I wake up from my deep slumber and dislodge myself from sleep's tired embrace last Sunday afternoon and with puffy eyes still closed I besought the remote for the usual ghazal, pump up the volume as I no longer wanted to hear my solitudinal heartbeats and dragged myself out of bed. It is the same as always; brainshitting - reminiscing and watching the sun melt into the horizon with the lullaby of the ghazals. I open up the balcony door and solemnly eye the grumbling rain pit-pattering on the road below. A sudden howling wind greets me with a shiver flaunting its new found friend. The ally sprays me with a greater force as if in protest and kissed my bareness. Nevertheless, I tug up the cushions, repose back on my recliner and inch toward the clearing to prop up my lazy legs on the rails. Glinting through the rain streaked balcony, my eyes greet the blurred view of the neighborhood veiled in thin blue mist. It looked all dull and gloomy, like the insides of a woebegone theater on the verge of collapse. The dampened glow of the sun, creeping from behind a flock of dark angry clouds was gearing up to signal the end of the day.
The coldness of the pelting rain battered my bare feet and I felt better to be punished so. Suddenly I longed the warmth of my already warm bed and the solace of my pillows. It will not be long before the world around me comes alive with the home bound birds and light seeking moths. I stretched out my arms and dared to catch the manna from the sky. The cusp held the water and stole the warmth from my now shivering arms. I watched in amusement as the rain water spattered into my cusped palms rhythmically matching the tempo of the tabla featured in the hollering gazal. It soon brimmed over and trickled down my shoulders. I now made bold my adventure to sustain the water in my palms. Not much of a plot but finding things appealing, I prepared to surrender my time, my patience, my strength; something I did more out of the absence of a better choice than need but I wanted probably to prove that I'm worthy of a worldly dedication.
The care of holding onto the few drops of water beat into my graying heart, clueless of the approaching darkness concealed behind the deep orange rays of sunset.

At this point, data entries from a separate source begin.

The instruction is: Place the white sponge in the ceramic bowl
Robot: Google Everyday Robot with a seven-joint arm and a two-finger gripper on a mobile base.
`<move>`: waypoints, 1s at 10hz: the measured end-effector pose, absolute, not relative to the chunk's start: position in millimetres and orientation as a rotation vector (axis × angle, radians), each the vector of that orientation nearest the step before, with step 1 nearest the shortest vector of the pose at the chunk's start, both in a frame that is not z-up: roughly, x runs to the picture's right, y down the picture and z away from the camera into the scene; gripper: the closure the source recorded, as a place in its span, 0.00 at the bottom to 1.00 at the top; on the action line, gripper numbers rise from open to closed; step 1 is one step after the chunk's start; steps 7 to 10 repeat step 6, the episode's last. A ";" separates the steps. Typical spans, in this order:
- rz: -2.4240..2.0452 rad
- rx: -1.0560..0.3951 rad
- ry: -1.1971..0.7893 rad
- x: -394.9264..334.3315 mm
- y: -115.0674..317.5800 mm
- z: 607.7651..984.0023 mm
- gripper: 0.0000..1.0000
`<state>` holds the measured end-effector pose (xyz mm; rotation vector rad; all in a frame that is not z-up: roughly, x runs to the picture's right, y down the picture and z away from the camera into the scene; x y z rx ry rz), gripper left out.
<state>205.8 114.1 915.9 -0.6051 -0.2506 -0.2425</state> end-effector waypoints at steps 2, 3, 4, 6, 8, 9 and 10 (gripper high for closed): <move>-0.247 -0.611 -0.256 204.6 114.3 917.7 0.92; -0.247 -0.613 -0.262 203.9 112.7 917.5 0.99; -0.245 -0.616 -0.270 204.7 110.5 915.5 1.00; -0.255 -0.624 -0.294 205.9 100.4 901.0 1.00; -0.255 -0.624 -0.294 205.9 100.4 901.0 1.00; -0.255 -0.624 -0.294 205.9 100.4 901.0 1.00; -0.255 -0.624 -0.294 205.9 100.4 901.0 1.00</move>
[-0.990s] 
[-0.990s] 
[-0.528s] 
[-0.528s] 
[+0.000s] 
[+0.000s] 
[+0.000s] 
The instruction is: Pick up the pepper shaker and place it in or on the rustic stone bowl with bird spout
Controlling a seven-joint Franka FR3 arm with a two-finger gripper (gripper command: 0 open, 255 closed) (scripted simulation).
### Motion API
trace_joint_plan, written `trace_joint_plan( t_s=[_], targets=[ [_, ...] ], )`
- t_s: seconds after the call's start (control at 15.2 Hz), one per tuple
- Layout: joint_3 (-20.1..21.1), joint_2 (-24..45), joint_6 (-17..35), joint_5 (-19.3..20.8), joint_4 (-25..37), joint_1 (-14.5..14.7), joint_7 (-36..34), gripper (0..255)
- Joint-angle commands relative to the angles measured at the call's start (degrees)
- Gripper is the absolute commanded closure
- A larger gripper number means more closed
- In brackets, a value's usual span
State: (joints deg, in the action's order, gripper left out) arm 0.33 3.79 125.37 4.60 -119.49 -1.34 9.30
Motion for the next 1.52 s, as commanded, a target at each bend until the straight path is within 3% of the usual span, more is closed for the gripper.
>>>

Suddenly just like the sudden surge of life from the extinguishing candle, darkness mushed down. I longed to let go of my foolish endeavor and end it all. "Why was I acting this way?" I mused, taking apart my thoughts. Normally, nothing could work me into such a state, especially not on a lazy chilly Sunday. However, there I was, half-frenzied. Thoughts and many minutes ticked by.
My worse fears came true. A swarm of blood seeking mosquitoes started to assault me. The protests of my tummy joining in the cacophony of the neighboring rumbling tin roofs. My now aching arms started to shiver ever so lightly. A large moth fanned closely by my ears. And, eventually, the unavoidable happened - my door bell began to ring. I begged it to stop itself and the ringing in my ears to disappear. The persistence continued. Cursing the intruder into my space, I let go. I just let it go. I simply had to let it go and the water rushed out of my palms as if it saw heaven.
I opened the door and peeped out dramatically. Anger seethed on my face which evaporated as my eyes fell on the visitor. The annoying neighbor’s 5 year old sweet daughter stood on my door step holding steaming coffee and some hot cookies. She shyly held it out and sheepishly spurted out, “Mummy; Mummy said, Anil chetta has exams and the sound of the music is too loud.” I fumbled, “oh, sorry” and rushed inside and cupped the mouth of the screaming ghazal man.
Our love life is like this. We try to hold on to love as much as we can but so many external factors trouble us every time. We strain, we lie, we act, we impress but one day we wake up and find that intimacy is not really there anymore. The relationship (romance, lust, emotions) does not satisfy us anymore, and what we finally end up with is not what we really wanted in the first place. All we have is 2 self-centered individuals seeking self-satisfaction. The ingredients of true/genuine love and intimacy cannot be obtained "instantly," and one finds himself in an unbalanced state, searching for harmony. Sooner or later, halfway into the relationships we build walls around our selfish hearts to protect us from anyone on the outside getting in to hurt us. But that same wall which keeps all the people out, keeps us stuck inside.
A relationship never last long on emotions. The only apparent reason we try to hold on to a relationship/a person from a kinship that has ceased and long ended is because none of us actually really like to see ourselves as failures.